Sono felice
Professor Ammaraggio me lo disse senza starci a girare troppo intorno:
“Dopo l’intervento sarà una persona nuova, non abbia timore.”
Io timore ne avevo, eccome. Dovevano infilarmi un bisturi nel cervello, nel lobo destro, per l’esattezza, e asportare un‘area, neanche troppo vasta, dove ha sede il centro dell’empatia. Ma non avevo alternative. O meglio, l’unica alternativa era il dolore, e io, francamente, avevo esaurito ogni minimo residuo di resistenza. La degenza non fu nemmeno tanto lunga, e quando uscii dalla clinica ero senza bende e un colorito cosi roseo da commuovere l’equipe medica e guadagnare senza chiederlo uno sconto del 10% sul totale della parcella.
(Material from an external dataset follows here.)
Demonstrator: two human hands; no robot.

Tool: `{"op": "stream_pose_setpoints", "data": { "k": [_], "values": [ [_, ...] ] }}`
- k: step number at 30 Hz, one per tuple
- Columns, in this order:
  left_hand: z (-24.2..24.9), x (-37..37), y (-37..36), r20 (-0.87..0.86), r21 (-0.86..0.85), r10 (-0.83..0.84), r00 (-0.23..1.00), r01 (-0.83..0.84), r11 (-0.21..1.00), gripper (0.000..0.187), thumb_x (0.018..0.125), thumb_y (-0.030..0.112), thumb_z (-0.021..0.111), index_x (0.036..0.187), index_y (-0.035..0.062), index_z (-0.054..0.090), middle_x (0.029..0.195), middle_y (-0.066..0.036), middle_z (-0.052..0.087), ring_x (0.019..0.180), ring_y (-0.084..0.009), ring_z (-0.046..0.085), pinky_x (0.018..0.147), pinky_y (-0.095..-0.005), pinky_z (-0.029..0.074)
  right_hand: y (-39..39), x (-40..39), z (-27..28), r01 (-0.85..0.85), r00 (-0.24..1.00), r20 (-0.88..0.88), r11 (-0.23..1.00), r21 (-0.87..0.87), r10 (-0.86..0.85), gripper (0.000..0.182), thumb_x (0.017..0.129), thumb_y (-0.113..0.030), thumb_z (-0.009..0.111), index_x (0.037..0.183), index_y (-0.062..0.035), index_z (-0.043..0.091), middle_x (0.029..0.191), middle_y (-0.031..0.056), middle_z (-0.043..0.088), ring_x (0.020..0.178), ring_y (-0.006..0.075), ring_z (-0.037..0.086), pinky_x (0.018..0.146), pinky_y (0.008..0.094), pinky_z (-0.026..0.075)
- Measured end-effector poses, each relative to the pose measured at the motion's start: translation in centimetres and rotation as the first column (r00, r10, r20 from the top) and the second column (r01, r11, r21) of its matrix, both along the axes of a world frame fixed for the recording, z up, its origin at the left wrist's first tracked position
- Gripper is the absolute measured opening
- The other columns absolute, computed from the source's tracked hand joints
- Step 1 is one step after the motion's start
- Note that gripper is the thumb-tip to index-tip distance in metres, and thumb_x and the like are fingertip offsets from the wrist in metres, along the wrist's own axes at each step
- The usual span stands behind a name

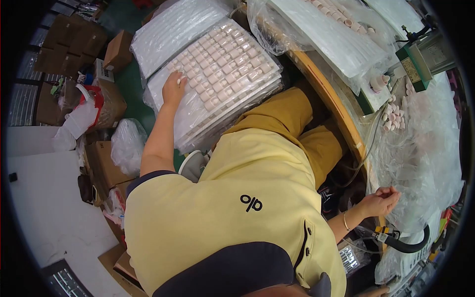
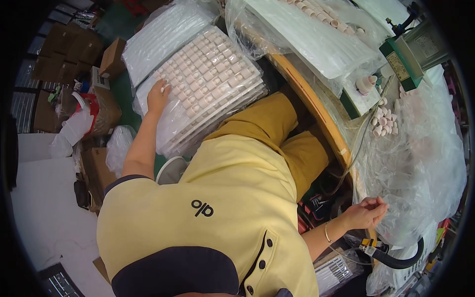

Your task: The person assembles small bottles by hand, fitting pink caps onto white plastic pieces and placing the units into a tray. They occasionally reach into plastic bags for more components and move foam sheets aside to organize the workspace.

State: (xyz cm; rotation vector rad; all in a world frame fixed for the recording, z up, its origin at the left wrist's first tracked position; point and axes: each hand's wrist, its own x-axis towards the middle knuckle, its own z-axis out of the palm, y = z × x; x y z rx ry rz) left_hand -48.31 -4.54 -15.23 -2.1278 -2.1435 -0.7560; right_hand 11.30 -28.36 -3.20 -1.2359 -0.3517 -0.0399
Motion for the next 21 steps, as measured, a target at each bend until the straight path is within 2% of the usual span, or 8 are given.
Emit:
{"op": "stream_pose_setpoints", "data": {
  "k": [4, 6, 9, 12, 14, 15, 18, 21],
  "values": [
    [-2.8, 0.5, -0.6, 0.08, 0.03, -0.052, 0.995, 0.05, 0.998, 0.047, 0.092, 0.03, 0.048, 0.132, 0.0058, 0.046, 0.141, -0.02, 0.038, 0.133, -0.0368, 0.03, 0.107, -0.0422, 0.029, 1.9, 2.5, 0.0, -0.035, 0.997, 0.054, 0.978, -0.205, 0.048, 0.028, 0.094, -0.022, 0.052, 0.082, 0.0007, 0.061, 0.061, 0.0011, 0.049, 0.051, 0.0053, 0.041, 0.044, 0.0189, 0.027],
    [-3.2, 0.6, 0.0, 0.215, -0.07, 0.041, 0.976, -0.026, 0.997, 0.056, 0.096, 0.036, 0.038, 0.143, 0.008, 0.028, 0.15, -0.02, 0.018, 0.139, -0.0403, 0.008, 0.111, -0.0506, 0.012, 3.3, 4.3, -0.2, -0.047, 0.986, 0.13, 0.916, -0.398, 0.108, 0.024, 0.093, -0.021, 0.056, 0.093, 0.0016, 0.064, 0.067, 0.0011, 0.053, 0.058, 0.0075, 0.046, 0.051, 0.0204, 0.037],
    [-6.2, -2.0, 1.8, 0.346, -0.01, 0.106, 0.932, -0.109, 0.994, 0.059, 0.096, 0.038, 0.033, 0.145, 0.0071, 0.022, 0.15, -0.02, 0.017, 0.139, -0.0429, 0.007, 0.109, -0.0562, 0.008, 6.6, 8.8, -2.6, 0.128, 0.848, 0.429, 0.667, -0.734, 0.31, 0.022, 0.09, -0.02, 0.058, 0.106, -0.0057, 0.063, 0.086, 0.0083, 0.057, 0.074, 0.0175, 0.056, 0.067, 0.0288, 0.046],
    [-1.7, 0.5, 2.9, 0.269, 0.305, 0.03, 0.963, -0.115, 0.945, 0.051, 0.095, 0.031, 0.043, 0.138, 0.0061, 0.034, 0.146, -0.019, 0.029, 0.137, -0.043, 0.014, 0.11, -0.0512, 0.012, 8.7, 12.5, -6.3, 0.273, 0.729, 0.431, 0.352, -0.895, 0.532, 0.03, 0.082, -0.019, 0.065, 0.111, -0.0119, 0.062, 0.104, 0.0167, 0.057, 0.09, 0.0301, 0.058, 0.076, 0.0385, 0.047],
    [6.4, 7.8, 3.4, 0.192, 0.464, -0.054, 0.98, -0.042, 0.885, 0.034, 0.088, 0.015, 0.058, 0.12, 0.0051, 0.054, 0.134, -0.016, 0.045, 0.13, -0.0367, 0.032, 0.107, -0.0437, 0.025, 9.4, 11.3, -5.2, 0.299, 0.732, 0.425, 0.309, -0.903, 0.533, 0.03, 0.08, -0.02, 0.066, 0.11, -0.0124, 0.063, 0.102, 0.0159, 0.058, 0.091, 0.0313, 0.058, 0.077, 0.0394, 0.047],
    [8.8, 10.8, 4.7, 0.195, 0.474, -0.079, 0.978, -0.024, 0.88, 0.034, 0.088, 0.015, 0.058, 0.12, 0.0051, 0.054, 0.134, -0.016, 0.045, 0.13, -0.0367, 0.032, 0.107, -0.0437, 0.025, 9.9, 10.4, -4.8, 0.303, 0.72, 0.404, 0.268, -0.914, 0.564, 0.03, 0.079, -0.021, 0.067, 0.108, -0.0128, 0.063, 0.101, 0.0151, 0.058, 0.092, 0.0324, 0.057, 0.078, 0.0402, 0.047],
    [14.5, 19.4, 8.5, 0.133, 0.374, -0.535, 0.834, 0.458, 0.807, 0.021, 0.081, 0.005, 0.062, 0.102, 0.0043, 0.063, 0.119, -0.013, 0.057, 0.113, -0.0296, 0.052, 0.096, -0.0362, 0.04, 10.6, 9.5, -3.2, 0.252, 0.805, 0.283, 0.131, -0.959, 0.521, 0.028, 0.079, -0.021, 0.067, 0.105, -0.0133, 0.063, 0.101, 0.0121, 0.058, 0.093, 0.0318, 0.057, 0.078, 0.0399, 0.047],
    [17.2, 27.3, 14.2, 0.198, 0.274, -0.746, 0.636, 0.695, 0.665, 0.023, 0.078, 0.002, 0.063, 0.101, 0.0039, 0.063, 0.111, -0.012, 0.06, 0.104, -0.0299, 0.056, 0.09, -0.0343, 0.044, 11.9, 8.8, -1.0, 0.371, 0.81, 0.423, 0.205, -0.906, 0.406, 0.026, 0.079, -0.019, 0.066, 0.104, -0.0133, 0.063, 0.102, 0.0097, 0.058, 0.093, 0.0314, 0.057, 0.077, 0.0404, 0.047]
  ]
}}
Una soddisfazione. Ma avevo una necessità impellente a cui dovevo attendere: cambiare lavoro, che rispondesse a nuove esigenze e fosse in accordo con il mio nuovo status. Facendo leva sulla mie attitudini allo studio, vinsi senza fatica un concorso alla Poste e dimenticai la Scuola. Da docente a impiegata il salto fu enorme. La mia vita cambiò radicalmente. Ero una donna nuova. Ammaraggio era stato di parola e io non finirò mai di essergli grata. La mia vita trascorre così: a compilare moduli, trascrivere dati di bollettini, inviare e ricevere pacchi. Il tutto senza necessariamente guardare negli occhi il cliente, anzi, se posso evito, in modo che non sorgano inaspettate curiosità sulla sua vita, sui suoi trascorsi sentimentali, sull’identità dei suoi familiari, se la sua casa è sufficientemente calda, se può permettersi di andare una volta a teatro, se ha amici a cui confidare le sue tristezze e le sue gioie, se ha parenti tossici o in galera. Insomma, da quando sono qui, dietro il lungo bancone di Poste Italiane, non ho pensieri. Ho uno sguardo vivo, la pelle senza segni, capelli in ordine, articolazioni lubrificate, unghie curate, gengive rosee, pressione sanguigna nei valori ottimali, cuore al top. Sofferenza: nessuna.